Records from a data source:
⟨
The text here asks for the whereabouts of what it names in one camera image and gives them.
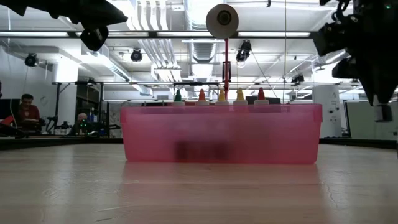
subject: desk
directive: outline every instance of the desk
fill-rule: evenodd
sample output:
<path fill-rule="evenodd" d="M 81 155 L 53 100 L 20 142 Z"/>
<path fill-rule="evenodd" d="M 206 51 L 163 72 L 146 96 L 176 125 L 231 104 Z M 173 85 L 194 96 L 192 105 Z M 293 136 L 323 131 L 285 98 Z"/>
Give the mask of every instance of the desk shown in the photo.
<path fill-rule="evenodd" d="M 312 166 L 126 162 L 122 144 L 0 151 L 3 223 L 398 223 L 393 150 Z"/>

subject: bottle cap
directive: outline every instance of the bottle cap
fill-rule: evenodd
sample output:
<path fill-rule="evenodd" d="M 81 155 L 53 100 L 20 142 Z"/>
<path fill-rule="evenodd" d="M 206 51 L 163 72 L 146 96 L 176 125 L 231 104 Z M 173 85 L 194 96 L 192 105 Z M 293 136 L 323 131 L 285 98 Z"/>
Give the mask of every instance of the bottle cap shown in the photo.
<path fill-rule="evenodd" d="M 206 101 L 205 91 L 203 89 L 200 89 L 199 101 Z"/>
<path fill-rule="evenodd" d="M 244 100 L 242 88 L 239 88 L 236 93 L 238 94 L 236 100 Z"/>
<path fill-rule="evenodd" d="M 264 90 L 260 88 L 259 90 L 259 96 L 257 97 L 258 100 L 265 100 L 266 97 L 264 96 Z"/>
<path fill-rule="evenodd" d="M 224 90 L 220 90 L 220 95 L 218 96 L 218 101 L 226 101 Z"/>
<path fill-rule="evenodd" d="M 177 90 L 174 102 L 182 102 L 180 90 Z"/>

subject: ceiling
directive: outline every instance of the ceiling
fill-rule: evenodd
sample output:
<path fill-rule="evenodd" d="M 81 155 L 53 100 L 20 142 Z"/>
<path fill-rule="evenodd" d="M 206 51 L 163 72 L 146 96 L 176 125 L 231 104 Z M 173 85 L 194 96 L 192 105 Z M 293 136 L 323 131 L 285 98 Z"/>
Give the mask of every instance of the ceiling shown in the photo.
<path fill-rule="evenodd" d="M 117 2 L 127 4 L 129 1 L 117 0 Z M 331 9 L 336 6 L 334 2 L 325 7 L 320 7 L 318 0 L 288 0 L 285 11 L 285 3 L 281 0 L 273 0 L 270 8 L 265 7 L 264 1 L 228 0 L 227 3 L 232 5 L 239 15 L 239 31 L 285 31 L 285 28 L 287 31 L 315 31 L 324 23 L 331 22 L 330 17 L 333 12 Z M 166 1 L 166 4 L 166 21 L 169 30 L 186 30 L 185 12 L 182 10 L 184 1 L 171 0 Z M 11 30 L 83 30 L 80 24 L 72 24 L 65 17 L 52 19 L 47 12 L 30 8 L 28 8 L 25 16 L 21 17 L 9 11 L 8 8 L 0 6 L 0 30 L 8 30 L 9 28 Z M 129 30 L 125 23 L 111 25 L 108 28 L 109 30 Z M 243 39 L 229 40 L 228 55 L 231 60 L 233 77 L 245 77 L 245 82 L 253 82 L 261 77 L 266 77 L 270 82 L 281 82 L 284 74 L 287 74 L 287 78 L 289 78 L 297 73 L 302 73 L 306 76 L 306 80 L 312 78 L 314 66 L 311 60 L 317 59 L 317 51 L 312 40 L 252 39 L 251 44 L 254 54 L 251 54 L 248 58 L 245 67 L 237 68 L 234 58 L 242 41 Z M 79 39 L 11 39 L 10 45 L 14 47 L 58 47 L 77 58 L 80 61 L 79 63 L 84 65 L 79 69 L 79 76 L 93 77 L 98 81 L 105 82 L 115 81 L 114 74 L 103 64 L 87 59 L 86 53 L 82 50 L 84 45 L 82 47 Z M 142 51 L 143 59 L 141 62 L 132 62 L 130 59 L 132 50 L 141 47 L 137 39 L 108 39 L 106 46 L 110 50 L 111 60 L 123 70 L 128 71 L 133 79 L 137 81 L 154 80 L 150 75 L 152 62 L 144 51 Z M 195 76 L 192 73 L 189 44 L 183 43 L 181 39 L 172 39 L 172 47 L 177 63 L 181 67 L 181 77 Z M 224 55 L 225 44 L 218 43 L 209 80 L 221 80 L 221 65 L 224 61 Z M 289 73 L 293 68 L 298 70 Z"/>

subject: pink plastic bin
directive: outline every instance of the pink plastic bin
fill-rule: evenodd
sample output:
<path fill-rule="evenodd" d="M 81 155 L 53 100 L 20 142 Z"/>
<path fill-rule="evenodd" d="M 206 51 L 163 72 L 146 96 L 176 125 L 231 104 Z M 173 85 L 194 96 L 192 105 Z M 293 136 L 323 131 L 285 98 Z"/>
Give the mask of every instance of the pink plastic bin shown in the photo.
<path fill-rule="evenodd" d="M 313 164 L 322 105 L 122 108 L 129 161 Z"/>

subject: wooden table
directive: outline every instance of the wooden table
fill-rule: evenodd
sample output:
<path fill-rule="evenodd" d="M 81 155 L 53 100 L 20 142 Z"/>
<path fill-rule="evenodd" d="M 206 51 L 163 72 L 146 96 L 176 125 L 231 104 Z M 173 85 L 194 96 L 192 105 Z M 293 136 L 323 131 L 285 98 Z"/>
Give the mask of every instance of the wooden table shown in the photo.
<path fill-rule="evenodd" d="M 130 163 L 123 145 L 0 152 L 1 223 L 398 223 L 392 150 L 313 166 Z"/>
⟩
_The problem_. Give the number of lines in the records above in which the word "directive" appears. Include no other text.

_Exercise solution_. 5